Le maire de Prague, Zdeněk Hřib, a soutenu le changement de nom de la place à Prague où est située l'ambassade de Russie, pour lui donner celui du leader de l'opposition russe Boris Nemtsov, assassiné en 2015. Maire du VIe arrondissement de la capitale, Ondřej Kolář a pour sa part ordonné le déboulonnage d'une statue de l'époque communiste dédiée au maréchal Ivan Koniev. A la tête des troupes de l'Armée rouge qui ont libéré Prague des nazis en 1945, Ivan Koniev est aussi considéré comme un symbole de l'oppression soviétique par de nombreux Tchèques. Toutes ces affaires avaient suscité une montée de tension entre Prague et Moscou.
Suite à l’article de Respekt, les autorités russes avait vivement démenti les révélations présentées comme de la « désinformation ». L’information avait néanmoins suscité beaucoup d’interrogations en Tchéquie : si les services secrets russes sont régulièrement accusés de commettre des assassinats à l’étranger, en général contre des défecteurs, s’attaquer à des hommes politiques aurait été le signe d’une escalade des activités russes à l’étranger.
Quoi qu’il en soit, la version officielle de l’expulsion des deux diplomates russes fait également l’objet de spéculations, comme le relève Ondřej Kundra :
« Nous n’avons toujours pas toutes les informations à notre disposition. A en croire le gouvernement, l’un des deux diplomates en question voulait causer des ennuis à un collègue. Mais si c’était le cas, ce dernier serait une victime dans l’histoire, et donc pourquoi l’expulser lui aussi ? Le gouvernement ne nous donne pas toutes les informations. Il doit y avoir des raisons graves justifiant cette expulsion, l’une d’entre elles étant probablement que ces ‘diplomates’ sont en réalité des agents des services de renseignement russes. »
Toute cette affaire s’inscrit dans un contexte où le BIS met en garde depuis plusieurs années dans ses rapports contre l'influence grandissante de la Russie notamment dans le pays et la recrudescence de ses activités de renseignement sur le territoire tchèque.

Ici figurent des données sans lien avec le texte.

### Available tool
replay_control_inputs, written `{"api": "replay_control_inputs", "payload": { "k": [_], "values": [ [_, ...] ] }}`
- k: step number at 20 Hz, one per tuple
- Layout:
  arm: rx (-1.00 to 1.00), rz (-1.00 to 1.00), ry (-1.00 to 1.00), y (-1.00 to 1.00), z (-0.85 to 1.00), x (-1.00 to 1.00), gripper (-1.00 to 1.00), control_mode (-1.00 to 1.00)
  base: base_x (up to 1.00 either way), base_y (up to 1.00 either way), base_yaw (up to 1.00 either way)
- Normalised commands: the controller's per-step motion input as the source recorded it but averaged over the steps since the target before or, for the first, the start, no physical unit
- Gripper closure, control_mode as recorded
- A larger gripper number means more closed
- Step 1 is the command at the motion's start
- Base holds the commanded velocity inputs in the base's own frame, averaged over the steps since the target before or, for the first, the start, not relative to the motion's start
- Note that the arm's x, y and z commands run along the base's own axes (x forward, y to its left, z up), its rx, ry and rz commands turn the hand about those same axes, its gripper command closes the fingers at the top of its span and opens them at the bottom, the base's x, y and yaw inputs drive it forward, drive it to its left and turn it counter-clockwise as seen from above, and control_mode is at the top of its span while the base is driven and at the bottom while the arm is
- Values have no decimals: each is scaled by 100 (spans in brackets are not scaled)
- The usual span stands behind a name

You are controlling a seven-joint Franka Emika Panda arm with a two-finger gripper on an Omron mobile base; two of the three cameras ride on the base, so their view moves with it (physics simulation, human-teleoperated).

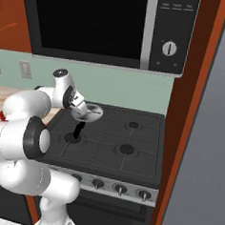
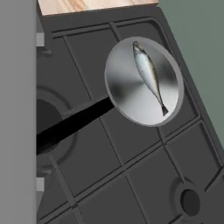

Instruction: Place the fish on the plate and place the sweet potato on the same plate.

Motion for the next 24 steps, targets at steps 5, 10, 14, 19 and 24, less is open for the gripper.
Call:
{"api": "replay_control_inputs", "payload": {
  "k": [5,10,14,19,24],
  "values": [
    [6,-3,-8,2,-21,31,-100,-100,0,0,0],
    [1,0,0,0,-14,31,-100,-100,0,0,0],
    [1,0,0,0,-10,30,-100,-100,0,0,0],
    [3,0,0,0,-6,28,-100,-100,0,0,0],
    [0,0,3,6,-10,28,-100,-100,0,0,0]
  ]
}}
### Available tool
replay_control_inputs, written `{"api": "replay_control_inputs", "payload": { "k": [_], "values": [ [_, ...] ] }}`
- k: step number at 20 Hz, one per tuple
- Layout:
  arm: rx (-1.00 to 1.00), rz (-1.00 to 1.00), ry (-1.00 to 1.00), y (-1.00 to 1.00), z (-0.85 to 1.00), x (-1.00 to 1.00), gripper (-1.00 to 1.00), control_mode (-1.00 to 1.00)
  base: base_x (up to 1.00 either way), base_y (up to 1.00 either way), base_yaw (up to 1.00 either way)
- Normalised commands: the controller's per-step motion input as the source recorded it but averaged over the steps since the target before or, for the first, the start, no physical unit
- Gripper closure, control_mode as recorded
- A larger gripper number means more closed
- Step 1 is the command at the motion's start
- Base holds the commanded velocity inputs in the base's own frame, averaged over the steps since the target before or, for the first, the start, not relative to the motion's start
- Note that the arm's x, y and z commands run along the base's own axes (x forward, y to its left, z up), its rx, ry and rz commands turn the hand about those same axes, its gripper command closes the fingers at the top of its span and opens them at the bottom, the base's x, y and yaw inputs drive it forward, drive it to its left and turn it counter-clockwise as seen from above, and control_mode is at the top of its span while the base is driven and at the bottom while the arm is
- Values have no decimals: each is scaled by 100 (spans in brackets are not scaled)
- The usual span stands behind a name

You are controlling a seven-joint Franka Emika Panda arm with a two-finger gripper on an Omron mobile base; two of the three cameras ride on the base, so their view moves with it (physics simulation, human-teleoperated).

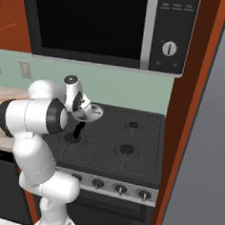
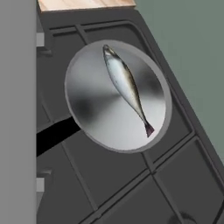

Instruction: Place the fish on the plate and place the sweet potato on the same plate.

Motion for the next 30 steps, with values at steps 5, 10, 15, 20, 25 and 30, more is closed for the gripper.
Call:
{"api": "replay_control_inputs", "payload": {
  "k": [5,10,15,20,25,30],
  "values": [
    [0,0,7,6,-13,30,-100,-100,0,0,0],
    [0,0,6,3,-10,29,-100,-100,0,0,0],
    [0,0,11,3,-6,30,-100,-100,0,0,0],
    [0,0,8,3,-6,31,-100,-100,0,0,0],
    [0,0,7,8,-15,26,-100,-100,0,0,0],
    [0,0,5,8,-22,8,-100,-100,0,0,0]
  ]
}}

Le Premier ministre tchèque a tenu à préciser que la décision d’expulser les deux diplomates russes avait été prise grâce aux résultats de l’enquête du BIS. Des services de renseignement tchèques que le président Miloš Zeman, qui ne cache pas ses sympathies pour la Russie, a récemment qualifiés de « totalement inutiles » et dont il refuse d’élever le directeur au rang de général. Interrogé par la presse tchèque sur l’expulsion des deux diplomates russes, le porte-parole du chef de l’Etat a donné une fin de non-recevoir : « pas de commentaire », a-t-il fait savoir vendredi.